We believe that donors should approach a program in an area as complex and difficult as job training and employment skills with skepticism, and that the organization running the program bears the burden of proof to provide evidence of impact.

Efficient distribution of cash grants

We find some appeal in direct cash grants, but also feel that the practice raises several challenges. (For more, see our discussion of cash transfer programs.)

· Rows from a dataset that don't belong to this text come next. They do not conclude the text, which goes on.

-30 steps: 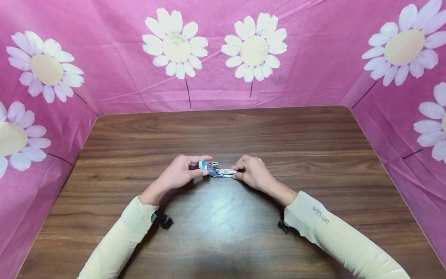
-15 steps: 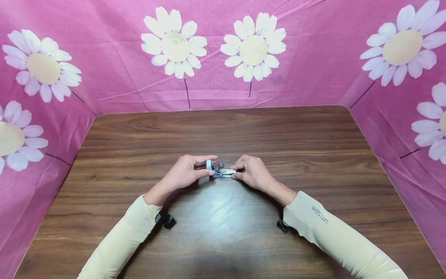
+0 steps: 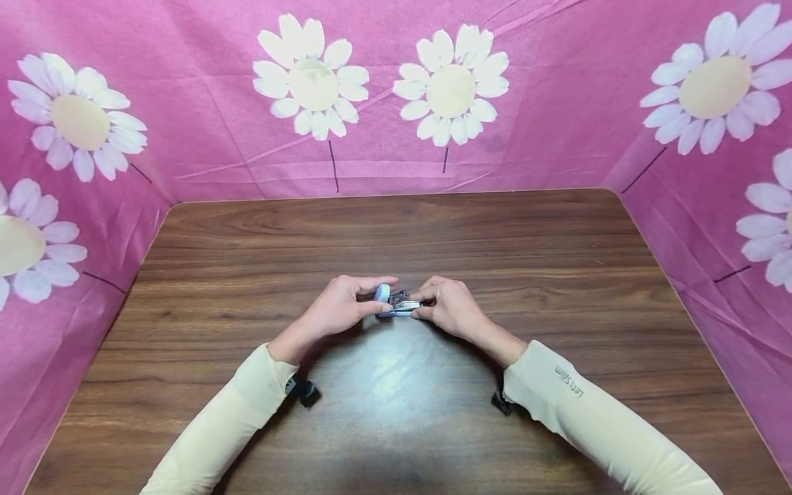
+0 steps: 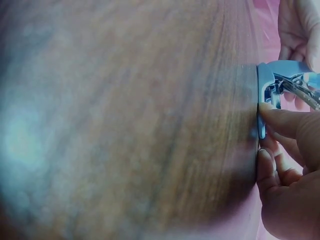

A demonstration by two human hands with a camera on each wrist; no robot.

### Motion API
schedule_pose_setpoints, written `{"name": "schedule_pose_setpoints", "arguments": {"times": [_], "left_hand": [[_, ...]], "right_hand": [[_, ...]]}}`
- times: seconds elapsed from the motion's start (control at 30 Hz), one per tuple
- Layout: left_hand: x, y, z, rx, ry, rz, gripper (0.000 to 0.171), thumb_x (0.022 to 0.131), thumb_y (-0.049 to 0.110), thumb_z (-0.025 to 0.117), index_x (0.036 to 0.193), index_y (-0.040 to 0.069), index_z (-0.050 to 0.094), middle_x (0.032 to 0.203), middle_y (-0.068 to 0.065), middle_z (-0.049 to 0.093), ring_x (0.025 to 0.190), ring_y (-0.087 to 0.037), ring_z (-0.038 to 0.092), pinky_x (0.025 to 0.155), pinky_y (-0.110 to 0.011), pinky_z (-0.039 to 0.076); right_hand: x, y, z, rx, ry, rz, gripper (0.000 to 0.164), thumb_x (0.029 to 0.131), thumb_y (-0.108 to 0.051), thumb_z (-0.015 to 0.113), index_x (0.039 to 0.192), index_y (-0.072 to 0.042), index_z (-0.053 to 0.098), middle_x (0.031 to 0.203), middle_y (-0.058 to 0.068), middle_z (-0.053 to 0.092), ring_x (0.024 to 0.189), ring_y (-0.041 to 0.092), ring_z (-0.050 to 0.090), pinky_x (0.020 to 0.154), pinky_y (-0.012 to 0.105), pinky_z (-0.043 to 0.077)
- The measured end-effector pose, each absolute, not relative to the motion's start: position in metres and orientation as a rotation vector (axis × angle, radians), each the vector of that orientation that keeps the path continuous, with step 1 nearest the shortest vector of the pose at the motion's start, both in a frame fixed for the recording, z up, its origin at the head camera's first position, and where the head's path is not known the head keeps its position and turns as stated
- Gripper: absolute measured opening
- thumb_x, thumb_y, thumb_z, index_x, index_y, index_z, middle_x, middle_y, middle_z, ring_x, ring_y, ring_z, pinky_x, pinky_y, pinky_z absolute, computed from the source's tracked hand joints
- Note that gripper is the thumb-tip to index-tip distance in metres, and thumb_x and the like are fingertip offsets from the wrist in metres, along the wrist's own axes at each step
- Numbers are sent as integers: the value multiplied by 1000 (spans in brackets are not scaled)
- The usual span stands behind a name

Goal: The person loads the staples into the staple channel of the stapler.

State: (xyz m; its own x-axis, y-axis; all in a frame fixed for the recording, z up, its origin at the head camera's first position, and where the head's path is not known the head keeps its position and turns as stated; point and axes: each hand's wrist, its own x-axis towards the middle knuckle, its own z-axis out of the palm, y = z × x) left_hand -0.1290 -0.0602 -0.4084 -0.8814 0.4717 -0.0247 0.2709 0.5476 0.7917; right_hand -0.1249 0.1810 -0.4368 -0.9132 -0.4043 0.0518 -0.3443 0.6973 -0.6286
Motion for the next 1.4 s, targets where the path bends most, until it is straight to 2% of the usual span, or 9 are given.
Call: {"name": "schedule_pose_setpoints", "arguments": {"times": [0.13,0.27,0.4,0.5,0.67,1.0,1.23,1.4], "left_hand": [[-130,-57,-410,638,2537,1237,48,87,33,81,133,25,69,113,3,75,55,-5,43,66,-22,44],[-131,-55,-411,648,2538,1217,48,88,34,80,134,24,68,100,1,75,48,-3,38,61,-22,41],[-131,-52,-410,675,2549,1204,47,89,33,79,134,24,68,107,2,76,55,-5,41,66,-22,43],[-132,-49,-411,717,2562,1172,46,90,32,78,134,23,68,122,3,73,69,-6,53,74,-23,45],[-132,-45,-412,745,2577,1115,47,91,32,77,136,23,67,129,3,70,90,-9,62,82,-26,49],[-133,-41,-409,712,2570,1090,47,90,32,78,136,25,67,130,4,70,95,-10,63,87,-30,52],[-135,-36,-408,755,2590,998,48,92,32,75,138,24,65,131,4,69,94,-12,64,93,-36,45],[-134,-32,-412,783,2617,964,54,91,33,76,142,23,61,134,1,68,100,-15,65,91,-35,50]], "right_hand": [[-125,181,-437,-617,2797,-1024,21,80,-17,86,100,-14,83,100,-2,74,90,15,68,77,29,49],[-125,180,-437,-618,2787,-1030,18,80,-17,86,97,-17,83,98,-3,74,90,14,67,78,30,49],[-126,180,-437,-613,2795,-1033,16,80,-18,86,95,-17,83,97,-4,74,89,13,67,78,31,50],[-125,181,-436,-616,2796,-1037,16,80,-18,86,96,-17,83,96,-4,73,89,12,66,78,30,50],[-125,179,-436,-629,2790,-1042,18,80,-19,85,98,-18,83,96,-5,73,88,11,66,77,29,50],[-126,180,-436,-661,2818,-1023,16,79,-18,86,95,-18,83,96,-4,74,89,14,68,79,33,52],[-127,181,-436,-643,2810,-1030,19,80,-19,86,98,-20,83,97,-4,74,90,13,68,79,32,51],[-126,182,-438,-638,2816,-1025,16,80,-18,85,96,-19,82,98,-4,75,90,13,67,79,32,51]]}}
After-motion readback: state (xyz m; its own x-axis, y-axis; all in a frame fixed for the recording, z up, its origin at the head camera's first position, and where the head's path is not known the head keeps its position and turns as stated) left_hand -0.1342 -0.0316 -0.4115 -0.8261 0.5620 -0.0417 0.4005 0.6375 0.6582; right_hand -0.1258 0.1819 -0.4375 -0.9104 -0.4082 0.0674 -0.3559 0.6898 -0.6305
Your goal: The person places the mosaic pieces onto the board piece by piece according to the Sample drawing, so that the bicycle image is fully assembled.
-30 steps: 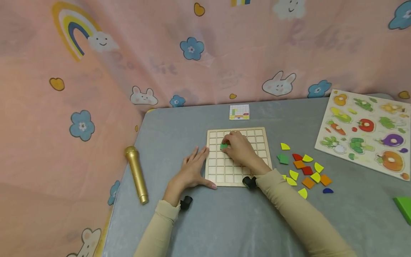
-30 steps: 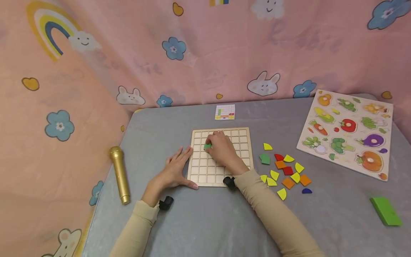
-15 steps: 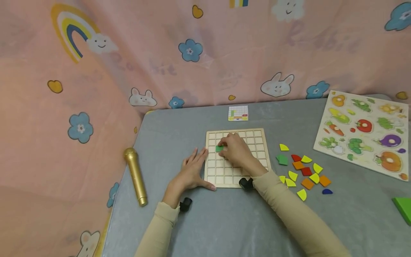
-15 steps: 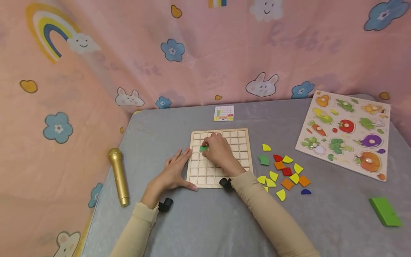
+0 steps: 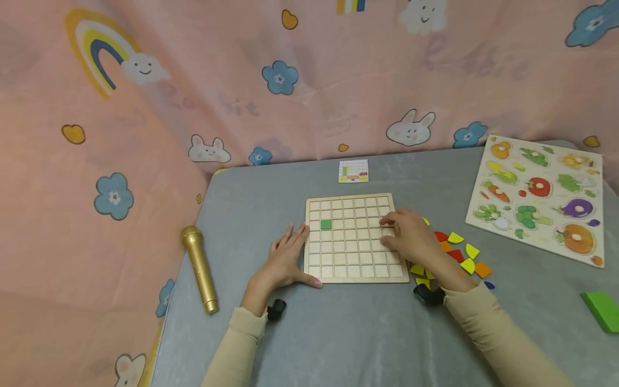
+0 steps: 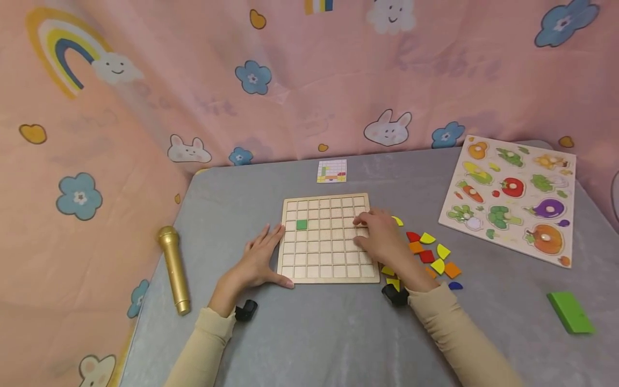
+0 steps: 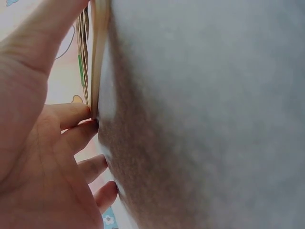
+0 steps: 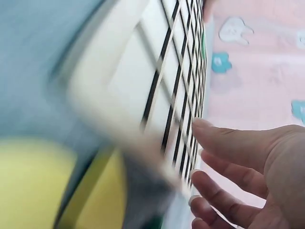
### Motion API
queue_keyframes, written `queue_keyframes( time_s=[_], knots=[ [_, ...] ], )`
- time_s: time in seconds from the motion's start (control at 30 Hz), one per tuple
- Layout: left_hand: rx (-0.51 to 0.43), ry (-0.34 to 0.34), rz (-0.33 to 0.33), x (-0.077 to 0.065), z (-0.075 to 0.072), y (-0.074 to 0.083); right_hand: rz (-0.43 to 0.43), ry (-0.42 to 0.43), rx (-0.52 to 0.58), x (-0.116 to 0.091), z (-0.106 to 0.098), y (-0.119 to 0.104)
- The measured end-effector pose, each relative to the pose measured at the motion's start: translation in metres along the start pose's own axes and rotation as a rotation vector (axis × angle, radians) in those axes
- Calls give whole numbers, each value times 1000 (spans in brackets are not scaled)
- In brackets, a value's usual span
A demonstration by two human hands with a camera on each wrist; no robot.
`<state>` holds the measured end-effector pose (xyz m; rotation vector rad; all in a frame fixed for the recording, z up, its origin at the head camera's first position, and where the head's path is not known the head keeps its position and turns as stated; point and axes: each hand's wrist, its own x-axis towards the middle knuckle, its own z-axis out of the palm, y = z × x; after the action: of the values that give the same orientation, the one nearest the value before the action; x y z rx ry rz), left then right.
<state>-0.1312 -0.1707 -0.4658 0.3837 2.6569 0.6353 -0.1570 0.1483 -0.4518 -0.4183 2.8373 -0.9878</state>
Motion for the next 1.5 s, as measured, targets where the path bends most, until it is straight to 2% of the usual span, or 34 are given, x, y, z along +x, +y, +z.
queue_keyframes(
  time_s=[0.1,0.37,0.73,0.9,1.03,1.23,1.5],
  knots=[
    [-2,-3,-8,-1,0,-1,44,-7,-26,-13,-9,13],
    [-13,0,-10,-3,1,-2,88,22,-77,-36,-20,41],
    [-27,4,-15,-4,-1,-4,61,91,-80,-37,-19,47],
    [-26,3,-9,-2,-1,-5,43,95,-66,-30,-19,37],
    [-26,2,-1,-2,-1,-6,-9,96,-47,-20,-12,21],
    [-22,2,1,-2,-1,-5,-96,91,17,7,10,-10],
    [-13,3,5,0,0,-3,-157,48,27,34,43,-45]
  ],
)
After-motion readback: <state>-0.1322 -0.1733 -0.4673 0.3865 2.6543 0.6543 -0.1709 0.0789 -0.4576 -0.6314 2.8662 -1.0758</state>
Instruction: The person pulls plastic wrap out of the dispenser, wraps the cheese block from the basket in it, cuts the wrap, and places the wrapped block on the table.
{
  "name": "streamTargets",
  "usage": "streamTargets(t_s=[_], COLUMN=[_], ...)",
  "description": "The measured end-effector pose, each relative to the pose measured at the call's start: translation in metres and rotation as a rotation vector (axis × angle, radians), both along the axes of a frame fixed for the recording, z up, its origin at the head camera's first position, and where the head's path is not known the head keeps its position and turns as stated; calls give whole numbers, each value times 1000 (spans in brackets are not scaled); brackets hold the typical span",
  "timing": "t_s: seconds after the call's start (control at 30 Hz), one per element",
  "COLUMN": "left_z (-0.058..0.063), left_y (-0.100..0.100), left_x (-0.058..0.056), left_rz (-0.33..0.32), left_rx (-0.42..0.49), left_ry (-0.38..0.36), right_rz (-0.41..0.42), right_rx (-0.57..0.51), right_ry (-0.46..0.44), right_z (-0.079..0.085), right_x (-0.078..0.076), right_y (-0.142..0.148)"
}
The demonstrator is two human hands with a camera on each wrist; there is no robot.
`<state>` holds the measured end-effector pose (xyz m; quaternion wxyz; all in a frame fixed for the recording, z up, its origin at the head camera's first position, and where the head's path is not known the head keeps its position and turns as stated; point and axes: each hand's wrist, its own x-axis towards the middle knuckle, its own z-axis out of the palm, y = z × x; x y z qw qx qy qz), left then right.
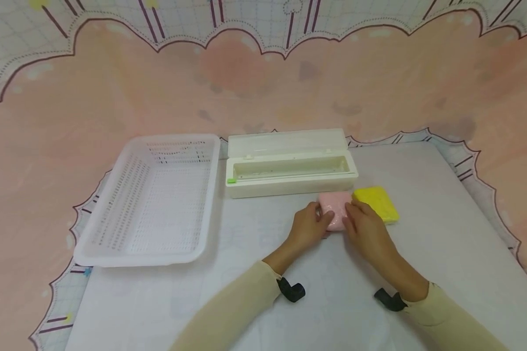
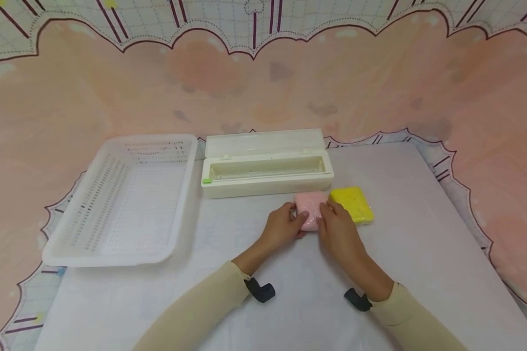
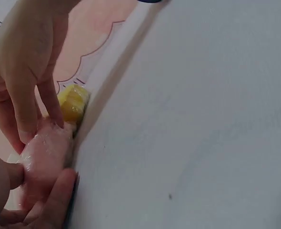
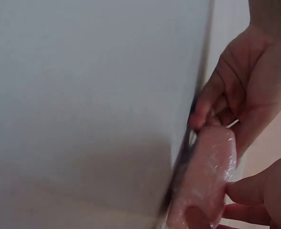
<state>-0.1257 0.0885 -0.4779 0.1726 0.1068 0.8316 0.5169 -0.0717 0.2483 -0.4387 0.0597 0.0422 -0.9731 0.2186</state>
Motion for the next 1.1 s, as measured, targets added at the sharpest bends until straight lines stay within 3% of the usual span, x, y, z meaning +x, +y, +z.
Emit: streamTargets(t_s=[0.13,0.27,0.5,0.67,0.8,0.93,1.1], left_z=[1,0,-1,1,5,13,37], left_y=[2,3,2,-4,-18,-39,-72], left_x=[1,-1,-8,-7,-2,6,19], left_rz=[-40,-67,-38,-27,-19,1,21], left_rx=[9,-39,-32,-14,-44,-144,-205], left_ry=[-13,3,-75,-80,-28,80,208], right_rz=[-7,-2,5,-13,-6,-9,-22], right_rx=[46,95,186,216,178,123,75], right_ry=[7,-18,-13,0,-3,-16,23], right_z=[0,1,-1,-1,1,6,16], right_x=[-1,-2,-4,-5,-5,-3,1], right_y=[1,3,1,2,7,15,24])
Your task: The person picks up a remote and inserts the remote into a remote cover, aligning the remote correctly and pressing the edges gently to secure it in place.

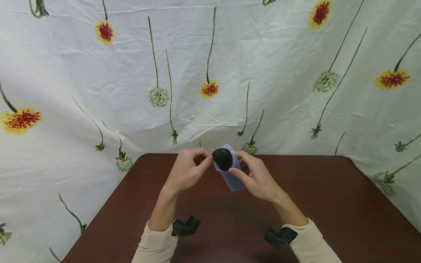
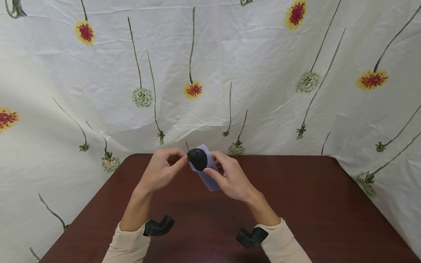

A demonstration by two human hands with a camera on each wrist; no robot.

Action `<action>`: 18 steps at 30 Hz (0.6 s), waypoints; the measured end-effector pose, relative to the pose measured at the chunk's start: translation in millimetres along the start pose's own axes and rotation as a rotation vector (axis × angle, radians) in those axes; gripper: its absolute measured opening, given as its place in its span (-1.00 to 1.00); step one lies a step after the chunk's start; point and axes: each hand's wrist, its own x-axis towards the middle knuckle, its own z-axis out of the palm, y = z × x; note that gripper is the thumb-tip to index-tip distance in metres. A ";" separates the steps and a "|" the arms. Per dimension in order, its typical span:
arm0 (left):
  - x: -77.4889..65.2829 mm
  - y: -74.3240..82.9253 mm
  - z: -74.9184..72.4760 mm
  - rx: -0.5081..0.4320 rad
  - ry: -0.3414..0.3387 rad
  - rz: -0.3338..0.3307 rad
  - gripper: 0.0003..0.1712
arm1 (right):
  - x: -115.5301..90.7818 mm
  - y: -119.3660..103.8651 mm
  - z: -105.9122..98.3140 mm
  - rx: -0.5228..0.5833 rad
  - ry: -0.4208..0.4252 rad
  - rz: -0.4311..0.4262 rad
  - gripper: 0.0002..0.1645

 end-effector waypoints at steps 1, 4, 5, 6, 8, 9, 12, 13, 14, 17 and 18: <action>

  • Are cash grants the main use of donations? Women for Women distributes slightly less than 20% of donated funds as cash grants.5 This is likely due to the fact that the training program (discussed above) consumes resources. However, as we discuss above, we don't believe the evidence of impact for the training program, itself, is compelling. Women for Women gives a significantly smaller portion of donations back out as grants than the Village Enterprise Fund.
  • Is the size of cash grants carefully determined based on women's needs? Women for Women sent us some data on this question, but has not given us permission to share it.
  • Does direct provision of funds distort the local economy? It appears to us that Women for Women has not assembled a strong response to this question.
  • Are funds delivered to those in need? We have not given careful attention to Women for Women's process for determining who receives grants; we ceased investigation due to the concerns listed above.

Sources

  • Sherman, Karen and Erica Tavares. Women for Women Executive Director of Global Programs and Director of Institutional Advancement. Phone conversation with GiveWell, January 5, 2010.
  • Tavares, Erica. Women for Women Director of Institutional Advancement. Phone conversation with GiveWell, November 16, 2009.
  • Women for Women. Annual report (2007) (PDF).
  • Women for Women. Community assessment checklist. Women for Women did not give us permission to share this document.
  • Women for Women. Consolidated financial statements (PDF).
  • Women for Women. Country office budget summaries.
    Women for Women did not give us permission to share this document.
  • Women for Women. Income generation strategy for the DRC: Evaluation & selection report. Women for Women requested that we keep this document confidential.
  • Women for Women. Number of participants per country. Women for Women did not give us permission to share this document.
  • Women for Women. Outcome report for Nigeria, Kosovo, and Bosnia-Herzegovina. Women for Women requested that we keep this document confidential.
  • Women for Women. Preliminary survey data results from the July 2009 SWSN-DRC research. Women for Women requested that we keep this document confidential.
  • Women for Women. Program information--GiveWell application (DOC).
  • Women for Women. Sudan enrollment form. Women for Women did not give us permission to share this document.
  • 1.

    "WfWI provides socially excluded women survivors of war with a year-long program of direct aid and emotional support, rights awareness and life skills education, market-based vocational skills training and income generation assistance." Women for Women, "Program Information--GiveWell Application."

  • 2.

    Women for Women, "Annual Report (2007)," Pg 5.

  • 3.

    Women for Women, "Annual Report (2007)," Pg 6.

  • 4.

    Erica Tavares, phone conversation with GiveWell, November 16, 2009.

    Erica Tavares and Karen Sherman, phone conversation with GiveWell, January 5, 2010.

  • 5.

    In 2008, $4,641,941 was spent on "Sponsorship distributions" out of a total $25,074,604 in expenses for the organization as a whole.

    Data from Women for Women, "Consolidated Financial Statements (2008)," Pg 4.